▶ **Your task**
Copy exactly the stretch of data below from the line with "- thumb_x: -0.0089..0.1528" through the line with "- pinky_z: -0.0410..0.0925", including both of those lines.

START Information provided

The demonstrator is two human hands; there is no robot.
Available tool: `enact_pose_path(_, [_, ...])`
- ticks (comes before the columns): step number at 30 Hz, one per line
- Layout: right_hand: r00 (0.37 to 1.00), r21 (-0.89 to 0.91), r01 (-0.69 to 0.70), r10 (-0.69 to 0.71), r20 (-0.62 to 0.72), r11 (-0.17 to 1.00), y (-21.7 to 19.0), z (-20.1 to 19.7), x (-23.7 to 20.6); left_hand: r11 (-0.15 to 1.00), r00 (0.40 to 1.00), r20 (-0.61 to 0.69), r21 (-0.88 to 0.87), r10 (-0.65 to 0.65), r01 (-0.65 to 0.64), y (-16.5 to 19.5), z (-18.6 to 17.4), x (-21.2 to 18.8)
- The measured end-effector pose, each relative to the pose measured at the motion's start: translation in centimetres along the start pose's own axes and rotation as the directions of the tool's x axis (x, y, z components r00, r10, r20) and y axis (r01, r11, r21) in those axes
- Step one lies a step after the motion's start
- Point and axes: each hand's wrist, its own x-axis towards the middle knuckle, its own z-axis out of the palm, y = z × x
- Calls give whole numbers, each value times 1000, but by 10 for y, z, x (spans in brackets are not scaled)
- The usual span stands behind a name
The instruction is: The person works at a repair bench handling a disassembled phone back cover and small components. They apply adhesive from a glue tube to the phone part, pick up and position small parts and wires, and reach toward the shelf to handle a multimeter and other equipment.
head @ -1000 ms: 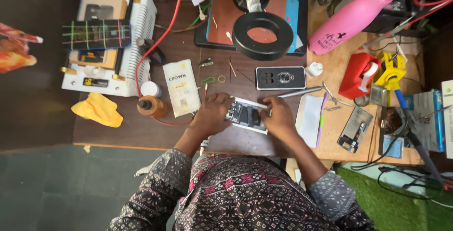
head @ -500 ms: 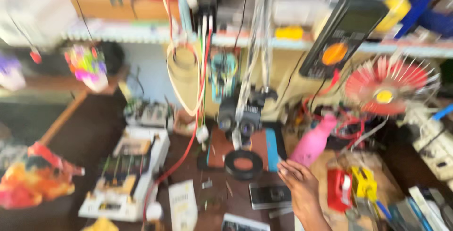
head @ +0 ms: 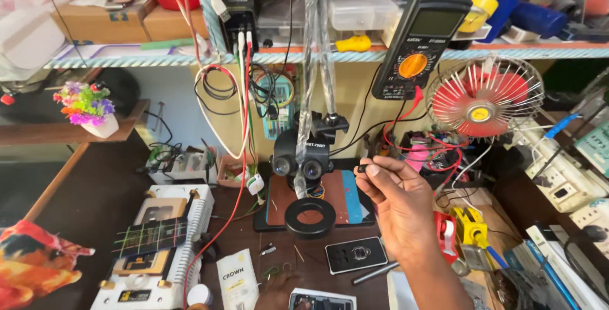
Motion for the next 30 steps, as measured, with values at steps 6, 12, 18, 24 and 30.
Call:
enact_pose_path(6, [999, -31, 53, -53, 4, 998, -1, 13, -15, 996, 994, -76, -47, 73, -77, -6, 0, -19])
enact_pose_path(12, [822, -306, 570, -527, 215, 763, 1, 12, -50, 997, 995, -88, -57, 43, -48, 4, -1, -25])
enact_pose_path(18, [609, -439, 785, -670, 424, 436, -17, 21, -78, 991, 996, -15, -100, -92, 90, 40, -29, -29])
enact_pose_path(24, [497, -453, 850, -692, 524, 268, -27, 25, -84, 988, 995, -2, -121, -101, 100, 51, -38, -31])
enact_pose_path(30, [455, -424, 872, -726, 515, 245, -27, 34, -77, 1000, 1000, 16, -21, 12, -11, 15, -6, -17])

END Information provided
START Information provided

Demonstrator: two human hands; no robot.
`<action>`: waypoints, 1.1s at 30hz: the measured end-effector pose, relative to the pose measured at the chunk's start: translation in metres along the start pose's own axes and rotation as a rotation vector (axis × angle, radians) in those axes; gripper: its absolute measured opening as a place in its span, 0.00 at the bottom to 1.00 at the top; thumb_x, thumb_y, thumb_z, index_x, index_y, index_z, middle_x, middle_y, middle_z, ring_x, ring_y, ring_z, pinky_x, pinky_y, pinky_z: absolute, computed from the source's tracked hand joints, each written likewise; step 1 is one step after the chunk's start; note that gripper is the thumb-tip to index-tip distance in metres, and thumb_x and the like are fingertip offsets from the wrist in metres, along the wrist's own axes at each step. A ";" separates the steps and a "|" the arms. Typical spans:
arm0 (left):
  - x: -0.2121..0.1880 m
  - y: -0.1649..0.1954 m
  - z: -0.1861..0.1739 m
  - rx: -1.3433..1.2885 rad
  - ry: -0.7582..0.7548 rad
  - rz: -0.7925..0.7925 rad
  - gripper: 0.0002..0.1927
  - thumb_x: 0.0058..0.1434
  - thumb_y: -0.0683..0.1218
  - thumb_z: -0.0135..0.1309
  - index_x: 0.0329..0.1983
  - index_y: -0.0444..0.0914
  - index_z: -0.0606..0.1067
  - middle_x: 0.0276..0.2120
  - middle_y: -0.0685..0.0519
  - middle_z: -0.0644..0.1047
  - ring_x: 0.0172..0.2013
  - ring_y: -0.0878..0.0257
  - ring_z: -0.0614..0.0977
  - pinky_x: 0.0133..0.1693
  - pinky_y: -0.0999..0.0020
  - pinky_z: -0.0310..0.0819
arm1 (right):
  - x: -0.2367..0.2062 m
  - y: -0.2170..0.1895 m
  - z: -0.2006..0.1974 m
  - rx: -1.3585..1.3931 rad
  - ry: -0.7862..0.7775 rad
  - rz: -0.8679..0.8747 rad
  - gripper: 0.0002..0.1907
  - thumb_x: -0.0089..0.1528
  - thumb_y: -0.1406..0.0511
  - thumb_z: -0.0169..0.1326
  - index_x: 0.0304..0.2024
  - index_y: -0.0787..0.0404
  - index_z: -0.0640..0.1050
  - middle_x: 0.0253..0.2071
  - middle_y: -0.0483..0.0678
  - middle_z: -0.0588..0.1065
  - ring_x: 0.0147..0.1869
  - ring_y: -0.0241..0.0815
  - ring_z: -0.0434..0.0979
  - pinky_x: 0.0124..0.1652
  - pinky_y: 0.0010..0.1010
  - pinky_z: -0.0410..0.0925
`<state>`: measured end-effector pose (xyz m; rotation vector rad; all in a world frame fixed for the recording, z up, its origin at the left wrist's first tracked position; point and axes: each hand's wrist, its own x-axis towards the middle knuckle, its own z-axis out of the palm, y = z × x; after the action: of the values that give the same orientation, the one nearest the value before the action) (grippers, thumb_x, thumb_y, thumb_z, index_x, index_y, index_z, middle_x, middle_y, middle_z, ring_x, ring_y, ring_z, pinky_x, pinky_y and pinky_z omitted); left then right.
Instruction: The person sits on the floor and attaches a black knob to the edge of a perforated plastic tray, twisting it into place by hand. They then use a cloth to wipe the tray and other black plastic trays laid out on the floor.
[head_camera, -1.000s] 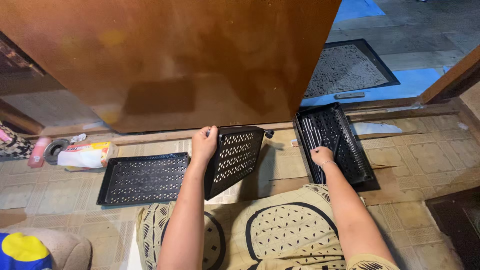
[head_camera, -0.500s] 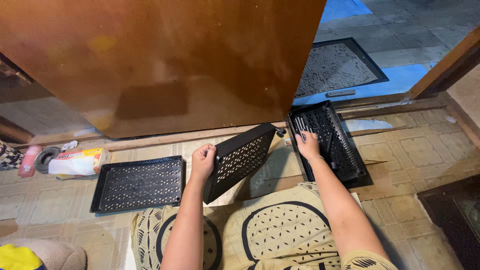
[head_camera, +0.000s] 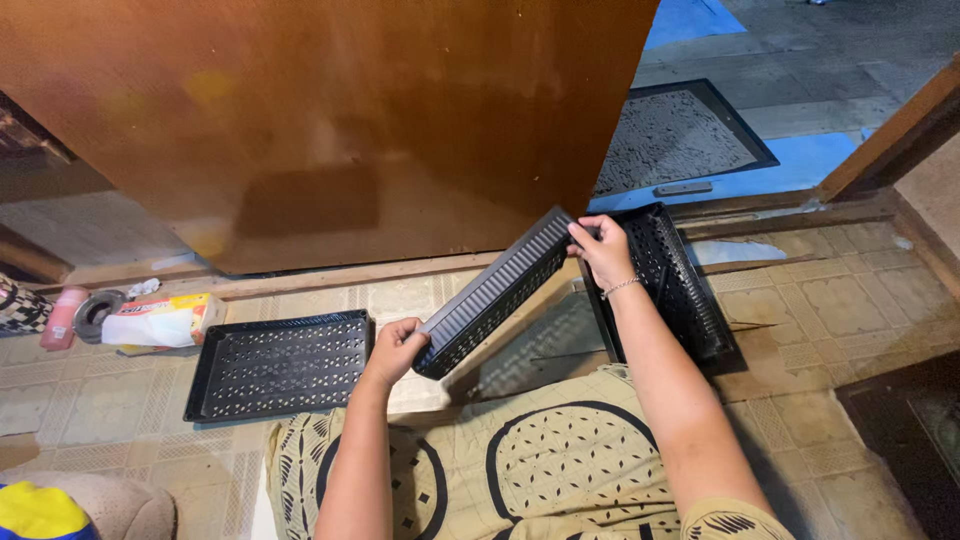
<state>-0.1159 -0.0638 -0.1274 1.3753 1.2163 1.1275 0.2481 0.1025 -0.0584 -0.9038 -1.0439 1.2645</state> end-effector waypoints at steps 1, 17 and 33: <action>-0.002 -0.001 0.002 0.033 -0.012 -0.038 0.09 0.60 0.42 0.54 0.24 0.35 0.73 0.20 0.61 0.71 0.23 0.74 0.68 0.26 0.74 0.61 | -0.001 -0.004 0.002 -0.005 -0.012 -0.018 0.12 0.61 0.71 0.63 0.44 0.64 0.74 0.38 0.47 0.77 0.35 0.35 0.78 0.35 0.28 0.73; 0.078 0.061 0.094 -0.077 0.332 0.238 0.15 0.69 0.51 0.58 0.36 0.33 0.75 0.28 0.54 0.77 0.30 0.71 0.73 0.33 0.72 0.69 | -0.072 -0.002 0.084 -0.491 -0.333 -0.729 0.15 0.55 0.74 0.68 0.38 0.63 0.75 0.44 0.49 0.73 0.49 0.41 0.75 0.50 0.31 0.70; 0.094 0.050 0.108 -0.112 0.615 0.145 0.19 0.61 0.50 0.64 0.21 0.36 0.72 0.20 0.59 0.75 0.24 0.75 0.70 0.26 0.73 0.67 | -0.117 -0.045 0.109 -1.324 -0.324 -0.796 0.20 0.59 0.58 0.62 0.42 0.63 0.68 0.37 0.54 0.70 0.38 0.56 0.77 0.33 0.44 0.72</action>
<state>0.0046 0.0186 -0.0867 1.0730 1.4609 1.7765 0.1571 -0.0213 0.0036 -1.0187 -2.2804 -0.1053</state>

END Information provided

▶ **Result of the task**
  - thumb_x: -0.0089..0.1528
  - thumb_y: -0.1406..0.0511
  - thumb_z: -0.0169..0.1326
  - index_x: 0.0304..0.2024
  - index_y: -0.0787..0.0404
  - index_z: -0.0640..0.1050
  - middle_x: 0.0253..0.2071
  - middle_y: -0.0483..0.0678
  - middle_z: -0.0588..0.1065
  - ring_x: 0.0147..0.1869
  - ring_y: -0.0241..0.0815
  - ring_z: -0.0434..0.0979
  - pinky_x: 0.0124..0.1652
  - pinky_y: 0.0010..0.1010
  - pinky_z: -0.0410..0.0925

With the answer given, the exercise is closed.